Lopez v. Atchison, Topeka and Santa Fe Ry. Co.

Annotate this Case

288 P.2d 678 (1955)

60 N.M. 134

Susano LOPEZ, Plaintiff-Appellee, v. The ATCHISON, TOPEKA and SANTA FE RAILWAY COMPANY, a corporation, Defendant-Appellant.

No. 5941.

Supreme Court of New Mexico.

October 5, 1955.

Iden, Johnson & Mechem, F.L. Nohl, Albuquerque, for appellant.

Lorenzo A. Chavez, Arturo G. Ortega, Albuquerque, for appellee.

SADLER, Justice.

The defendant as appellant in this Court complains of a money judgment recovered against it in plaintiff's favor for personal injuries in an action prosecuted in the district court of Valencia County under the provisions of the Federal Employers' Liability Act, 45 U.S.C.A. § 51 et seq.

The facts within the scope of the verdict will be stated. The plaintiff is an unnaturalized alien from Mexico, approximately fifty eight years of age at time of the injury complained of. He came to this country through El Paso, Texas, in 1920, worked around Las Cruces for a time on ranches, did logging for a lumber company in Zuni Mountains for three years and began work for defendant at its tie plant near Albuquerque *679 in 1925. He was employed there continuously by defendant from that time until injured on March 20, 1953, or for a period of about 28 years.

On the day of the injury, the plaintiff was engaged with a coworker and fellow employee, one Jimmy Maria, in intercepting railroad ties as they were turned out of a boring machine located a short distance from and above them.

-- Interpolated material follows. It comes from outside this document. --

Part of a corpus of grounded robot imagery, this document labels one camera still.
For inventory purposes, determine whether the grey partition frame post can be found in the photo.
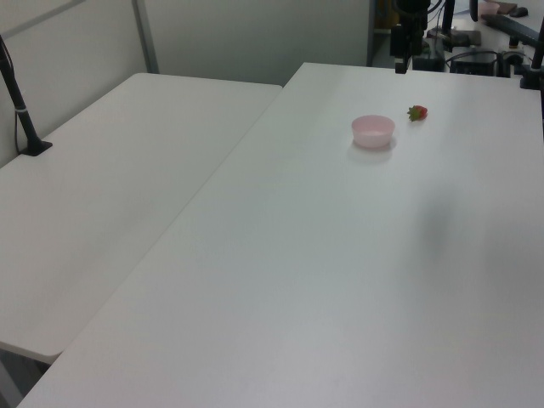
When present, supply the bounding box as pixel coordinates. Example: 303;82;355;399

The ties moved down a slide between them at the rate of about seven per minute. One of the workers stood on either side of the slide and as a tie moved by them, each would grab the end directly opposite him and together they would toss it onto a cart on a tramway over which they were to be rolled away. In the boring machine from which the ties were emerging, holes were bored in either end of the tie through which spikes would be driven in fastening the rails to the ties when placed in use. The ties were water soaked and oil soaked and weighed about 200 pounds each.

On the day in question both plaintiff and Maria, his coworker, had seized a tie coming down the slide between them. They had not yet disposed of it when the plaintiff suddenly discovered that the tie next approaching them, through striking some obstacle or for some other unknown cause, was out of line horizontally. In order to get out of its way, the plaintiff quickly discarded the tie he was holding and in endeavoring to avoid the rapidly descending tie, stepped into a depression or "dished" out place in the narrow platform between the tracks of the tramway. This threw him off balance and resulted in twisting his left foot severely. It was thought by the jury to be responsible for the disability for which damages were claimed. The jury awarded plaintiff by its verdict the sum of $25,000.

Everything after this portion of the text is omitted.